**DATA PROVIDED**
════════

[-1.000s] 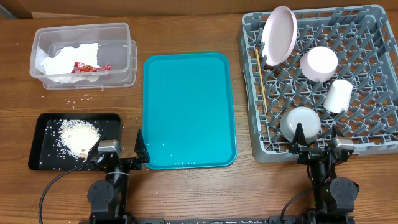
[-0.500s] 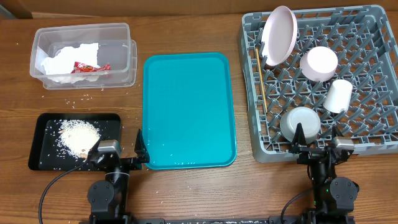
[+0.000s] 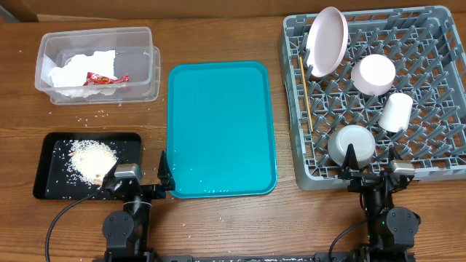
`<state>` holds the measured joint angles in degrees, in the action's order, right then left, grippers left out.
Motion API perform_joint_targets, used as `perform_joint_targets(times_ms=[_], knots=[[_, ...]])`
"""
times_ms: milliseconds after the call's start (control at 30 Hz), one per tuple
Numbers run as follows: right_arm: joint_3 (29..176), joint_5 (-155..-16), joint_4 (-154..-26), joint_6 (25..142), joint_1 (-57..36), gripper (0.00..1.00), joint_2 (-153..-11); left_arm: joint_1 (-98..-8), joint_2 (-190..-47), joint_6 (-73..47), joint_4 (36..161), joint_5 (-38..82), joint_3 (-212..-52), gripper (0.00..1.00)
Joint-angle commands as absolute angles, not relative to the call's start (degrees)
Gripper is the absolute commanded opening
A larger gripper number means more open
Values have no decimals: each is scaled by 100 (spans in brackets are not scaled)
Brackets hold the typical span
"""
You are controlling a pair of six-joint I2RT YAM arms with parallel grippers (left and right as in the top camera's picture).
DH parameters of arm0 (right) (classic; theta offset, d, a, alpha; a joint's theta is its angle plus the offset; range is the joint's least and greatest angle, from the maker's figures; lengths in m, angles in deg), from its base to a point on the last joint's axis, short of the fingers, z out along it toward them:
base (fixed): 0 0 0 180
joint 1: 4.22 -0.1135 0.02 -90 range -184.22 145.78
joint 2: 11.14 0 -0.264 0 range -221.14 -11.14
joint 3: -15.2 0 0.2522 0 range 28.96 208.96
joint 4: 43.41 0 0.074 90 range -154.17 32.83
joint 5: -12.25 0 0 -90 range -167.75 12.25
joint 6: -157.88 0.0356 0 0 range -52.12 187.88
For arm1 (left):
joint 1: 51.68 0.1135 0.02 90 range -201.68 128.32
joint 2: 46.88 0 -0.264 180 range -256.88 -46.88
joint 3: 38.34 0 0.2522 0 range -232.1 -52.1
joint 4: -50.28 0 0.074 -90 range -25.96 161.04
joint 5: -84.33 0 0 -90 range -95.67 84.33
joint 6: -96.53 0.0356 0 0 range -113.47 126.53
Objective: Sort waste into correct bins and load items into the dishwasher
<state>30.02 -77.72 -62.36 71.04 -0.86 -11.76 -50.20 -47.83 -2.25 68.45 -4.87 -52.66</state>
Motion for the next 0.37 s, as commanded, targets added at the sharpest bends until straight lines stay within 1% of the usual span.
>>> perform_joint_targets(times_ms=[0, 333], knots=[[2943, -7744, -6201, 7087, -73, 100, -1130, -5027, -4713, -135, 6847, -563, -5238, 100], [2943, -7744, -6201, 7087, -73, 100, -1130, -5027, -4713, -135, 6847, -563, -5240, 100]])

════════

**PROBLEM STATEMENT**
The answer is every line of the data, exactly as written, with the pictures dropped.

**RESPONSE TO THE EXERCISE**
[-1.000s] 
[-0.500s] 
[+0.000s] 
`<state>` holds the measured joint angles in degrees, in the action's order, right then left, grippers left out.
Motion API perform_joint_targets, used as `perform_joint_targets(times_ms=[_], knots=[[_, ...]])`
"""
times_ms: milliseconds after the call's start (control at 30 Hz), one per tuple
Numbers run as follows: right_arm: joint_3 (29..176), joint_5 (-155..-16), joint_4 (-154..-26), joint_6 (25..142), joint_1 (-57..36), gripper (0.00..1.00), joint_2 (-153..-11); left_arm: joint_1 (-98..-8), joint_2 (-190..-47), joint_6 (-73..47), joint_4 (36..161), joint_5 (-38..82), joint_3 (-212..-52), gripper (0.00..1.00)
Joint-angle commands as absolute angles, not relative to the call's start (degrees)
Gripper is the absolute commanded opening
A larger gripper number means more open
Values have no decimals: each is scaled by 100 (spans in brackets are not scaled)
Brackets hold the typical span
"""
You are controlling a pair of six-joint I2RT YAM arms with parallel grippers (left and right as in the top camera's picture).
DH parameters of arm0 (right) (classic; theta offset, d, a, alpha; a joint's theta is its angle plus the offset; range is the joint's least and greatest angle, from the maker's figures; lengths in m, angles in deg), from its base to a point on the last joint's axis, short of the fingers, z out along it toward them:
base (fixed): 0 0 0 180
joint 1: 4.22 -0.1135 0.02 -90 range -184.22 145.78
joint 2: 11.14 0 -0.264 0 range -221.14 -11.14
joint 3: -15.2 0 0.2522 0 range 28.96 208.96
joint 4: 43.41 0 0.074 90 range -154.17 32.83
joint 5: -12.25 0 0 -90 range -167.75 12.25
joint 6: -157.88 0.0356 0 0 range -52.12 187.88
For arm1 (left):
joint 1: 51.68 0.1135 0.02 90 range -201.68 128.32
joint 2: 46.88 0 -0.264 180 range -256.88 -46.88
joint 3: 38.34 0 0.2522 0 range -232.1 -52.1
joint 4: -50.28 0 0.074 -90 range -25.96 161.04
joint 5: -84.33 0 0 -90 range -95.67 84.33
joint 6: -96.53 0.0356 0 0 range -113.47 126.53
Objective: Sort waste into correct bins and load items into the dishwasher
<state>30.02 -77.72 -62.36 71.04 -0.86 -11.76 -50.20 -47.83 -2.25 68.45 -4.87 -52.66</state>
Motion for the next 0.37 s, as commanded, targets added at the sharpest bends until straight lines stay within 1% of the usual span.
>>> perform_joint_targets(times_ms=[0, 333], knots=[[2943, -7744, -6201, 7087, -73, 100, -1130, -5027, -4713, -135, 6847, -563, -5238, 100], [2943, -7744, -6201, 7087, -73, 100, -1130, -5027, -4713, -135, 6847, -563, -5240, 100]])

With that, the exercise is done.